(Data shown)

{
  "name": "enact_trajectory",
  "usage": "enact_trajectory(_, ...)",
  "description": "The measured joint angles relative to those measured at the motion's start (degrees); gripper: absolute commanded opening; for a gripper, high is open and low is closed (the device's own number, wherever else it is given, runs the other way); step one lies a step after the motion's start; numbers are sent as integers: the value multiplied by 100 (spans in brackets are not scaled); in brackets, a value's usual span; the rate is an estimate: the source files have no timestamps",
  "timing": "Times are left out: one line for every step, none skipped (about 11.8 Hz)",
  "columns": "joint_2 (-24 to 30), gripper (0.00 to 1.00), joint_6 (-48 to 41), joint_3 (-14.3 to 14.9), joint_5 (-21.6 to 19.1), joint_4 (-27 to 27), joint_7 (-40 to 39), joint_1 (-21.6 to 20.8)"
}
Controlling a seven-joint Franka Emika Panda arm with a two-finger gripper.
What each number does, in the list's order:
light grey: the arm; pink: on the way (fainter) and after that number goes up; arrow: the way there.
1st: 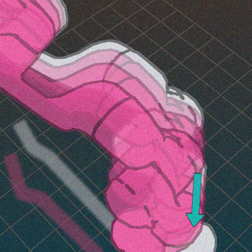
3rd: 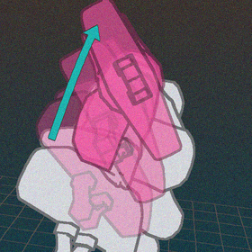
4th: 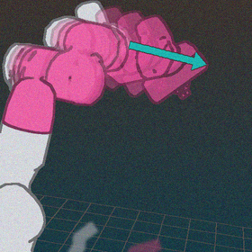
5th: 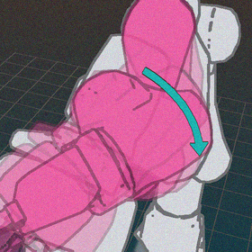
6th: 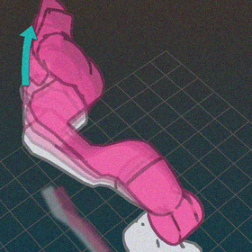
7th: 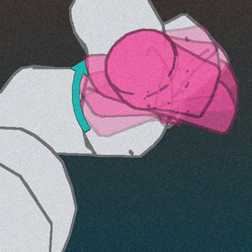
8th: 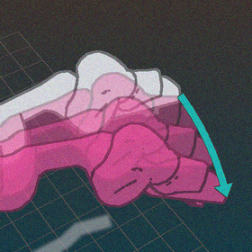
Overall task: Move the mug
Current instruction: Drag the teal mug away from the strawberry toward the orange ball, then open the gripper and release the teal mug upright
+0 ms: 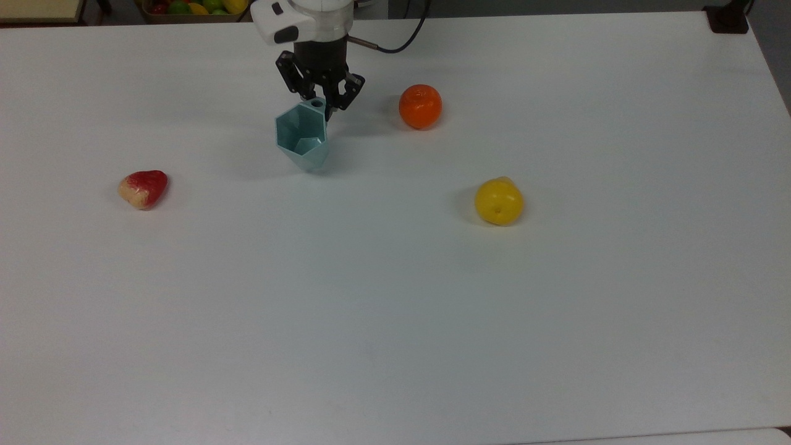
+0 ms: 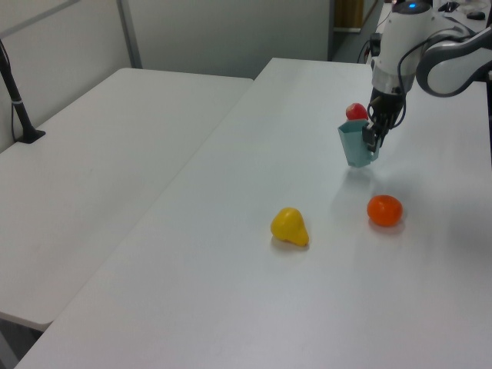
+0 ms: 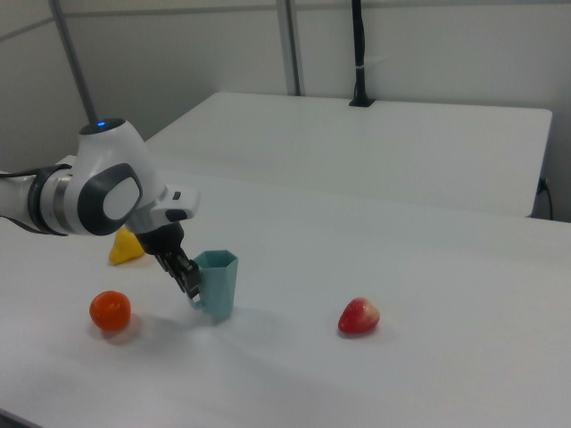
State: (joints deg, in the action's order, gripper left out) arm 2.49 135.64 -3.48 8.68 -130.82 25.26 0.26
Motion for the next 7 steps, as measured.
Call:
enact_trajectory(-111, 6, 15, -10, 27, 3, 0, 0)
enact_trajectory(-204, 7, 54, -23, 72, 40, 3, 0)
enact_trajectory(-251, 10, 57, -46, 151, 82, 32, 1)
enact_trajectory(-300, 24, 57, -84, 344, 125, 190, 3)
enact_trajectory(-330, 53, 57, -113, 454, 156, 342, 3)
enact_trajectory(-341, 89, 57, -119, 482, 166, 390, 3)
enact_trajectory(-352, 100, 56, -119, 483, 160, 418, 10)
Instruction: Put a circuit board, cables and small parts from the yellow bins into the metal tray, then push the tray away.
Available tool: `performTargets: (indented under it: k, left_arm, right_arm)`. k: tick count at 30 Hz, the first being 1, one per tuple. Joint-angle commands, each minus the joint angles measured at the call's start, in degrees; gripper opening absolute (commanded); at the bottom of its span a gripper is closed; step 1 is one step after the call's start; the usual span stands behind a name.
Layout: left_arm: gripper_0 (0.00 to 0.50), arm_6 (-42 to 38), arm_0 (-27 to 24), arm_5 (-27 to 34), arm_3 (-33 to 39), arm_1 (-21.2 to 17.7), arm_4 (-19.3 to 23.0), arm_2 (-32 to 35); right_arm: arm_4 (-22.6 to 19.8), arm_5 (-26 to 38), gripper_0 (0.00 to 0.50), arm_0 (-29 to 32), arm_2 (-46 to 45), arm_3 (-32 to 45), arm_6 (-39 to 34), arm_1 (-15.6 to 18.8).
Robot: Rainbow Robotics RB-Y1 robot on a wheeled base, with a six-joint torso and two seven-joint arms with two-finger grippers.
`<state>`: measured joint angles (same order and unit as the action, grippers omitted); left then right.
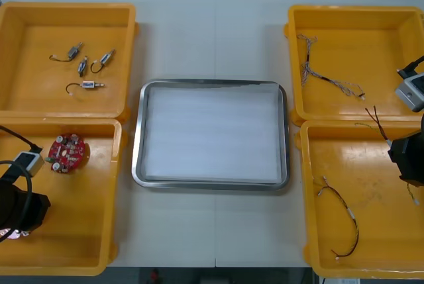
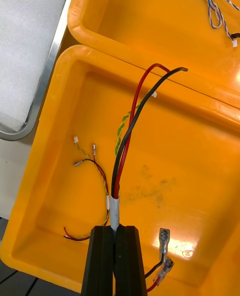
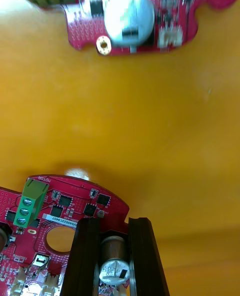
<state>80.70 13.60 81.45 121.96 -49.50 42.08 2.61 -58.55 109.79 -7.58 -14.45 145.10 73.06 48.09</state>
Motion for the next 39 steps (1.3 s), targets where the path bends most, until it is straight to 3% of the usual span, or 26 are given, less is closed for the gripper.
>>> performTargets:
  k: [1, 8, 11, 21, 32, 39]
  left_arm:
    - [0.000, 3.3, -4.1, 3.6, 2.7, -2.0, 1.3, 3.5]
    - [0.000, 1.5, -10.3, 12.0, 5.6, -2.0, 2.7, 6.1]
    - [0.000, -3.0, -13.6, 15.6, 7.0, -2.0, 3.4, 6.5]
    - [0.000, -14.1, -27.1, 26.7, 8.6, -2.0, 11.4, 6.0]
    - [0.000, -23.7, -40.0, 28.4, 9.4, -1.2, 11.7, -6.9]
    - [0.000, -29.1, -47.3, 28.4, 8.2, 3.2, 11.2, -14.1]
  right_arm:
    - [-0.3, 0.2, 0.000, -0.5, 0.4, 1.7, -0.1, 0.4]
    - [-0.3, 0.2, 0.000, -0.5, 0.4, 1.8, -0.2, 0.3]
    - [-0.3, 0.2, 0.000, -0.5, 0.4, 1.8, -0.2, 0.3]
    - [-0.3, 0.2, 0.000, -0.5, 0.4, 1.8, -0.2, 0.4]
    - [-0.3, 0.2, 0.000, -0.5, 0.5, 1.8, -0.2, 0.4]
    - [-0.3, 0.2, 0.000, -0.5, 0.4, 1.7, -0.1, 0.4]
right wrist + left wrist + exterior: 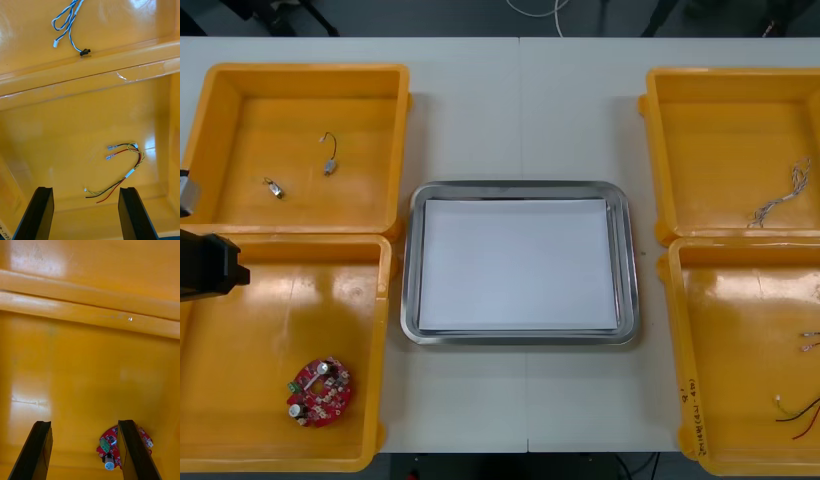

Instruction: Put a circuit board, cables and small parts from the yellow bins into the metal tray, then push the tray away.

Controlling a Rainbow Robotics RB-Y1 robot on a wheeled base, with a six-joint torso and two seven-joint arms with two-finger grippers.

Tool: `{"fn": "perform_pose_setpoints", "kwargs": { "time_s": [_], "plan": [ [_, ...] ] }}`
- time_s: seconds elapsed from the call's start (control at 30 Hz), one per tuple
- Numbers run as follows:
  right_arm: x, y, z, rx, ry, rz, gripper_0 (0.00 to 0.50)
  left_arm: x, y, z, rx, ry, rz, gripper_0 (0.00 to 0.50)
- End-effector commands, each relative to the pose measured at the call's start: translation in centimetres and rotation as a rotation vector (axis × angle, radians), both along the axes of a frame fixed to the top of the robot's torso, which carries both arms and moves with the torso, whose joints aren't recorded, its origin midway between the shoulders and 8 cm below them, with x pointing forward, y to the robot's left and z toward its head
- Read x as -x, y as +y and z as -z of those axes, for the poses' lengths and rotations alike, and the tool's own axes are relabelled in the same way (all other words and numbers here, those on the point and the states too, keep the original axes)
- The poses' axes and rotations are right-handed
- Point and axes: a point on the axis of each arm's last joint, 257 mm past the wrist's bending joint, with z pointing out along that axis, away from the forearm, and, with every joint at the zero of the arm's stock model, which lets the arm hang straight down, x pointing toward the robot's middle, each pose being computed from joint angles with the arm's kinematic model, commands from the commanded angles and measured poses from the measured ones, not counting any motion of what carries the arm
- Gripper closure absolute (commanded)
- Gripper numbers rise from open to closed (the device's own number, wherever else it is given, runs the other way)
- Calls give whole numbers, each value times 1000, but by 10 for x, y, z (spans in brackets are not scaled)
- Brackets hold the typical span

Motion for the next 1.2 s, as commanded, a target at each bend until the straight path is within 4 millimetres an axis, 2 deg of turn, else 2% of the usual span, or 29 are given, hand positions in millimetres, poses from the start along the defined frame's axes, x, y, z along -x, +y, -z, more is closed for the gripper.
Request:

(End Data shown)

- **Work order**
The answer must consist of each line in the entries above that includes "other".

- **Response for this exercise**
  "description": "The measured joint angles relative to those measured at the motion's start (degrees); gripper: absolute commanded opening; for a gripper, high is open and low is closed (the device's own number, wherever else it is given, runs the other way); step one lies a step after the motion's start; numbers are sent as integers: the value multiplied by 100 (spans in brackets are not scaled); in brackets, a value's usual span; the rate is an estimate: the source files have no timestamps",
- Read x as -x, y as +y and z as -z of those axes, for the poses' lengths and rotations alike, and the tool's own axes are relabelled in the same way (all other words and numbers here, those on the point and the states too, keep the original axes)
- Gripper numbers rise from open to closed (the device's own number, wherever else it is given, runs the other way)

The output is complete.